No es sorprendente que la calumnia forme parte del utillaje intelectual del nacionalista extremo. Tampoco es un secreto que décadas de pujolismo han sedimentado capas de población que incuban fases juveniles alucinatorias hasta desembocar en la corbata y el abono del Camp Nou.
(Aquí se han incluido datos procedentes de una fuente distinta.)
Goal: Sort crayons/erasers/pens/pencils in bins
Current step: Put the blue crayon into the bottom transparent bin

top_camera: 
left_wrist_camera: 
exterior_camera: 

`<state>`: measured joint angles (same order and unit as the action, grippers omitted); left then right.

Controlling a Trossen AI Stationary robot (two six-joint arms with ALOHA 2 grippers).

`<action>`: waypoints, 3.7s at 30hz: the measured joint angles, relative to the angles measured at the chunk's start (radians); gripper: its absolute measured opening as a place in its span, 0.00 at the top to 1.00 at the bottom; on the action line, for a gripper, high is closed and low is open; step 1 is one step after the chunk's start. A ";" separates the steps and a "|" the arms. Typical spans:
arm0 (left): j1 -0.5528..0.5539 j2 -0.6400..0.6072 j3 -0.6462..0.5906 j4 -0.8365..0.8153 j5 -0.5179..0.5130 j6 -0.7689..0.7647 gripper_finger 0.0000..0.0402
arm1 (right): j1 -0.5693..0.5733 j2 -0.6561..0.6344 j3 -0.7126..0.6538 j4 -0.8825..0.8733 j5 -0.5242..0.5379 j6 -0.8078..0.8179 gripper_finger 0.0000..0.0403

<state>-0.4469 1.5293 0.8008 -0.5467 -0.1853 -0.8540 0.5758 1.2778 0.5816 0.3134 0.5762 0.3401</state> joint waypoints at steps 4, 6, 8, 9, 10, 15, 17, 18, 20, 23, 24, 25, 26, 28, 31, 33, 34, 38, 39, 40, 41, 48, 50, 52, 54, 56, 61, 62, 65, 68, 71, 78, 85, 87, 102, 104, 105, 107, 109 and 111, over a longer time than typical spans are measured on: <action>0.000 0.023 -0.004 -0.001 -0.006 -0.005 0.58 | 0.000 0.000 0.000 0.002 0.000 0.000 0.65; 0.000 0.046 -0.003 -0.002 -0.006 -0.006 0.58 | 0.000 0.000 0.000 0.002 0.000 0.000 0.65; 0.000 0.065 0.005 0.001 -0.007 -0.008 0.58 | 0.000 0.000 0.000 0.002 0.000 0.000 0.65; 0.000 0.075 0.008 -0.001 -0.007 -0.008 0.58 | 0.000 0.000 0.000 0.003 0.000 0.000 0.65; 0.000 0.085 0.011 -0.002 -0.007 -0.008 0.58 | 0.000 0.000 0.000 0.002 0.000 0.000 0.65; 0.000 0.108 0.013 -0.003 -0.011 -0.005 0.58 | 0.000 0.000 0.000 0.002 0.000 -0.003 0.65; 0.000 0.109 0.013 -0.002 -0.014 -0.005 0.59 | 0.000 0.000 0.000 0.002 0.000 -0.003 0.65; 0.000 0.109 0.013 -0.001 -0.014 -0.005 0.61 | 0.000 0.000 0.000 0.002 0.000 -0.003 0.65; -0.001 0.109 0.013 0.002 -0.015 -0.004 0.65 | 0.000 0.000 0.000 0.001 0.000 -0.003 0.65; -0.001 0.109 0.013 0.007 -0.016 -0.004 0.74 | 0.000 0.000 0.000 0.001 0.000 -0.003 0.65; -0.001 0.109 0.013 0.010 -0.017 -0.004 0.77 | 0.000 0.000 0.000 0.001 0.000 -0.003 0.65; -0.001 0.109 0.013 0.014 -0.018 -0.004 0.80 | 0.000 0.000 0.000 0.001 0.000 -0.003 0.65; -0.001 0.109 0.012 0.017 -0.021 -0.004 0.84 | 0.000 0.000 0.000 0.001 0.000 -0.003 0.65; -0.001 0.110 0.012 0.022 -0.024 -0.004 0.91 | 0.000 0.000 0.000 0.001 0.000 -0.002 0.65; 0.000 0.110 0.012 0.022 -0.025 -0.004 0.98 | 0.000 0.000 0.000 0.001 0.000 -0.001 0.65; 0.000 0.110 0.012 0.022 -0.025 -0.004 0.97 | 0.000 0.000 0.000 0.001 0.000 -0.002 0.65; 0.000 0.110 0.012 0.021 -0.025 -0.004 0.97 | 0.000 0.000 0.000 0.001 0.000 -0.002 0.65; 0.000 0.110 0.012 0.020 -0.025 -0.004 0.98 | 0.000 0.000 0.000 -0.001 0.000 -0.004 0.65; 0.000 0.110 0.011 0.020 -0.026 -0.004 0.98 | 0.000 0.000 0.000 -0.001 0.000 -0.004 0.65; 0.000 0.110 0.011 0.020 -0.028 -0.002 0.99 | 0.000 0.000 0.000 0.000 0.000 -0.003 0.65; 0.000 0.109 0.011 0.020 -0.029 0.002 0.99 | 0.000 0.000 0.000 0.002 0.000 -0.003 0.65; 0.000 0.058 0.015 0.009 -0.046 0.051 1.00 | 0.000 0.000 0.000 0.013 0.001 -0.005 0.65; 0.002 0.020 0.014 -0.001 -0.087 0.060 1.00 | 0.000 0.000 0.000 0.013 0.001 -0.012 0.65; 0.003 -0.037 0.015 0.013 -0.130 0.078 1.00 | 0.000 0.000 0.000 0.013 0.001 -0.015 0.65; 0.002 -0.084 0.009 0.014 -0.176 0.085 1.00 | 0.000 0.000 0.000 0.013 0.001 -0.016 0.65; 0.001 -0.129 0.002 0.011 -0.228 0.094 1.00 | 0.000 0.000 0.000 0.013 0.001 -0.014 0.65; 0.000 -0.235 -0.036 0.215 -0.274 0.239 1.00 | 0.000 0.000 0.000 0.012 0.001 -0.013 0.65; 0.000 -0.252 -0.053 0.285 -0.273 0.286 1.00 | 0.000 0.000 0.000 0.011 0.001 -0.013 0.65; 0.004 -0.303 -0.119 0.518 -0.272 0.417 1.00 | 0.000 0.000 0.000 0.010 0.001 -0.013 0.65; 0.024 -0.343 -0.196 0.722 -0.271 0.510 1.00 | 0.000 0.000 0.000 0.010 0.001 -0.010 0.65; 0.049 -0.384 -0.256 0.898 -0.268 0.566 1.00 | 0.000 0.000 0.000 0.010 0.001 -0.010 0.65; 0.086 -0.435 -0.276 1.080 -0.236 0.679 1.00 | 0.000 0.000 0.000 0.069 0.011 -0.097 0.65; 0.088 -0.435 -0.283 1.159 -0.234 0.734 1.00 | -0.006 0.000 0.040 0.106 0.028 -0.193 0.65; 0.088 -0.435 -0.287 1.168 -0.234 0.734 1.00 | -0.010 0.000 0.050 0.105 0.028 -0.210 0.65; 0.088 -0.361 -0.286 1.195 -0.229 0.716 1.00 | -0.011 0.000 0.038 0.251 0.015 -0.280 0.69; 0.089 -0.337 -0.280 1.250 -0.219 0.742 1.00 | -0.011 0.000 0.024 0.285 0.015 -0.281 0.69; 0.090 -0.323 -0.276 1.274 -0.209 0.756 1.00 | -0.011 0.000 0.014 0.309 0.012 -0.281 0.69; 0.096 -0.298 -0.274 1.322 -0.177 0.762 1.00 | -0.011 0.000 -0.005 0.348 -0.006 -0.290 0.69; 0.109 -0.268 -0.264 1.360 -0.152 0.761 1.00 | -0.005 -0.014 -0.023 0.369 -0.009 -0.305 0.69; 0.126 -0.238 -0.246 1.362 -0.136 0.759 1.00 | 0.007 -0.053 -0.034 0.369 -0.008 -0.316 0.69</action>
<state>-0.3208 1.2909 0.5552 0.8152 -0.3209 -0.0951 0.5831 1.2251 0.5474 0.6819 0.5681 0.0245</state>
Miquel Sellarés se sienta en el diván del rencor y nos narra sus pesadillas, que él cree memoria precisa de vigilias heroicas. Ambiciona convertirse en santón de los radicales y exhibe sus credenciales: un martirologio de incomprendido, tal vez para llenar el hueco que Carod ha dejado en el imaginario victimista de los pirómanos de banderas y retratos. Esos domingueros iconoclastas de mechero precisan con urgencia imágenes que reemplacen las cenizas borbónicas, ahora que en las comisarías de los mozos de escuadra la alternativa laica al monarca es la foto de un triste portero de finca, que destroza la lengua milenaria. Y Miquel ambiciona su hornacina, creador que fue de las galerías subterráneas del poder pujoliano y reclutador de las mesnadas que esperan al libertador en la batalla final.
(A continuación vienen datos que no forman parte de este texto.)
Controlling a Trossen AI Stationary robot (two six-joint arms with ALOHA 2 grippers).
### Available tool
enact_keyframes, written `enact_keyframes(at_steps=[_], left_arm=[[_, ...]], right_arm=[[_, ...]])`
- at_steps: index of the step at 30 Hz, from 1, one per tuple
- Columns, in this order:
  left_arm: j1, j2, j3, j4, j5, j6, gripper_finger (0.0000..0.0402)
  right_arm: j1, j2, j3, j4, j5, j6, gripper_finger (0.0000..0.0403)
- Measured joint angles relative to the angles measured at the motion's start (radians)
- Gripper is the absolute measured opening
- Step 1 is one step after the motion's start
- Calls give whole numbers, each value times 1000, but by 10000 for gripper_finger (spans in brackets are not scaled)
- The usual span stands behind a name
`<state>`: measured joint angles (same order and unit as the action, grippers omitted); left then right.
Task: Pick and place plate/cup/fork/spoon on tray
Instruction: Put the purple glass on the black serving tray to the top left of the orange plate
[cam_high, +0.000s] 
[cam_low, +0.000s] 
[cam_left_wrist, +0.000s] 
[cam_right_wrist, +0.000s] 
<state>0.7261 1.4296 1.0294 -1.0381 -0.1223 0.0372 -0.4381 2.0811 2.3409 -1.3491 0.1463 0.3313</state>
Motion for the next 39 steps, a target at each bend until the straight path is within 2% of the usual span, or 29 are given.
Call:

Pero para conseguir notoriedad y ventas, Sellarés, frustrado periodista y literato, que ha sacrificado en bien del país sus mejores años de prosista y politólogo pocero, necesita encontrar una imagen de lo que hubiera querido ser, de lo que cree que recupera ahora, al saltar a la arena literaria del memorialismo agraviado. Y la encuentra en Arcadi Espada. En la satanización calumniosa de quien personifica su alias invertido, su doctor Jeckyll secretamente envidiado. Como bloguero ávido de visitas, de esos que escupen comentarios en la bitácora que admiran inconfesablemente, lanza sus exabruptos y anatemas, sus fetuas y lagartos para llamar la atención lo suficiente. Y observemos el denuesto: Arcadi siempre ha estado en las alcantarillas del estado, alimentándose del fondo de reptiles. Sus discursos españolistas le delatan.
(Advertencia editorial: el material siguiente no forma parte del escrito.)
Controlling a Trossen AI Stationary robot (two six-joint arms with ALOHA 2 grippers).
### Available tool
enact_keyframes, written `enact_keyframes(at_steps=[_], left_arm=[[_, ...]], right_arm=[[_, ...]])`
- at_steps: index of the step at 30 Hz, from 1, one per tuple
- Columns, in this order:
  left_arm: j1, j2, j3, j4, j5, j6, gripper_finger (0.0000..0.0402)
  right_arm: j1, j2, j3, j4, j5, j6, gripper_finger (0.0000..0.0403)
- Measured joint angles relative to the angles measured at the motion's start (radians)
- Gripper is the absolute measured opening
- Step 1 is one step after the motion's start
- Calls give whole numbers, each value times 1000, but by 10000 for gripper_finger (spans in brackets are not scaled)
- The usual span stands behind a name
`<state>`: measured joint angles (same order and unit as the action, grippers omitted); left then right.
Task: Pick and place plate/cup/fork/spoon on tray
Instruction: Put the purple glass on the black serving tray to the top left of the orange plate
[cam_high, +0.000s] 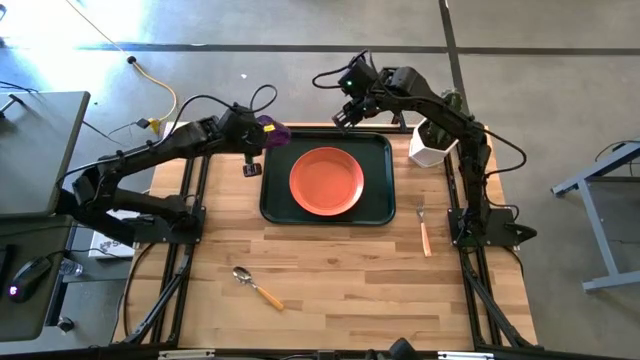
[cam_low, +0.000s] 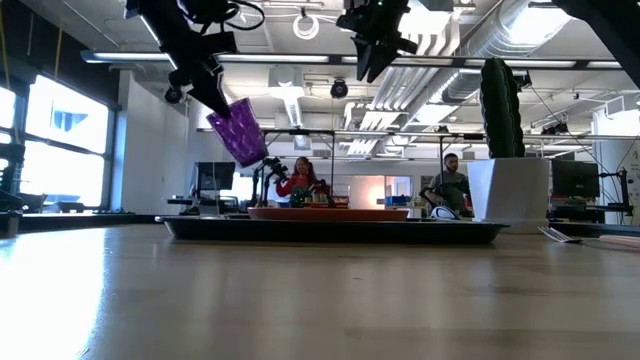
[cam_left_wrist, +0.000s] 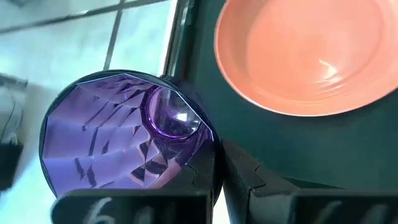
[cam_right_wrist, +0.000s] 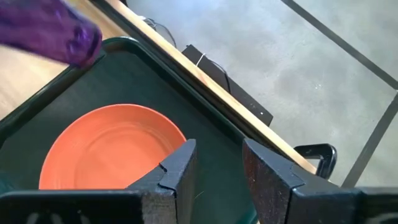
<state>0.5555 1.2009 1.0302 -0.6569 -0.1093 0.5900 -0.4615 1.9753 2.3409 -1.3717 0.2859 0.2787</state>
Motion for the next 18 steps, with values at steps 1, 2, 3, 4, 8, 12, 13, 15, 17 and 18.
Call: enact_keyframes(at_steps=[1, 2, 3, 4, 8, 12, 13, 15, 17, 18], left_arm=[[-1, 8, 0, 4, 13, 17, 5], [-4, 18, 2, 7, 18, 27, 5], [-6, 30, 9, 4, 23, 32, 5], [-8, 46, 22, -3, 23, 32, 5], [-8, 110, 116, -40, 26, 20, 5], [6, 184, 198, -122, 26, 17, 5], [8, 202, 215, -139, 27, 17, 5], [17, 237, 238, -166, 36, 16, 5], [21, 271, 253, -189, 52, 13, 5], [21, 287, 259, -191, 57, 8, 5]], right_arm=[[-4, -1, 0, 0, 0, 0, 124], [-7, -1, 0, 0, -1, 0, 124], [-11, -1, 0, 0, -2, -6, 124], [-14, -1, 0, -1, -2, -13, 124], [-19, -1, 0, -1, -2, -31, 124], [-19, -1, 0, -1, -5, -50, 124], [-19, -1, 0, -1, -5, -53, 124], [-19, -1, 0, -1, -5, -56, 124], [-19, -1, 0, -1, -5, -56, 124], [-19, -1, 0, -2, -5, -56, 124]])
Pero reconstruyamos el negativo: Arcadi Espada tiene una carrera en la prensa libre, una trayectoria independiente y nunca sometida a los discursos dominantes, a la fabricación de la verdad periodística o política a partir del prejuicio y la propaganda amplificada desde el poder. Es alguien que siempre se ha situado en las suturas de la verdad convencional, para denunciar el remedo, la apariencia, el zurcido apresurado. Y es un debelador incansable de los mitos y la ortodoxia que impregnan el ambiente en Cataluña.
Sellarés, en cambio, no ha dispuesto de voz propia, de focos, siempre incómodo a la sombra del poder, a las órdenes, sin testosterona militar, de un Tarradellas, un Pujol o un Maragall, que se aprovecharon de su talento y lo dejaron caer cuando se revelaron sus prácticas de espionaje o de manipulación de la prensa. Y ahora puede contar la Verdad, el previsible evangelio radical. Y ya que no tiene adversarios para mostrar sus cualidades boxísticas, trata de llamar al cuadrilátero a Arcadi, busca el pugilato judicial que lo enaltezca a los ojos de los perpetuos adolescentes subvencionados del independentismo catalán.
Pero son puñetazos lanzados a las sombras, delirios de sonado que aspira a las listas de la no ficción en catalán. Para las ranas que piden rey en autos de fe y folclore, Zeus lanza al estanque del oasis este otro tronco, no reverdecido hacia la luz, sino amarillento de envidia. De autoodio, como él dice.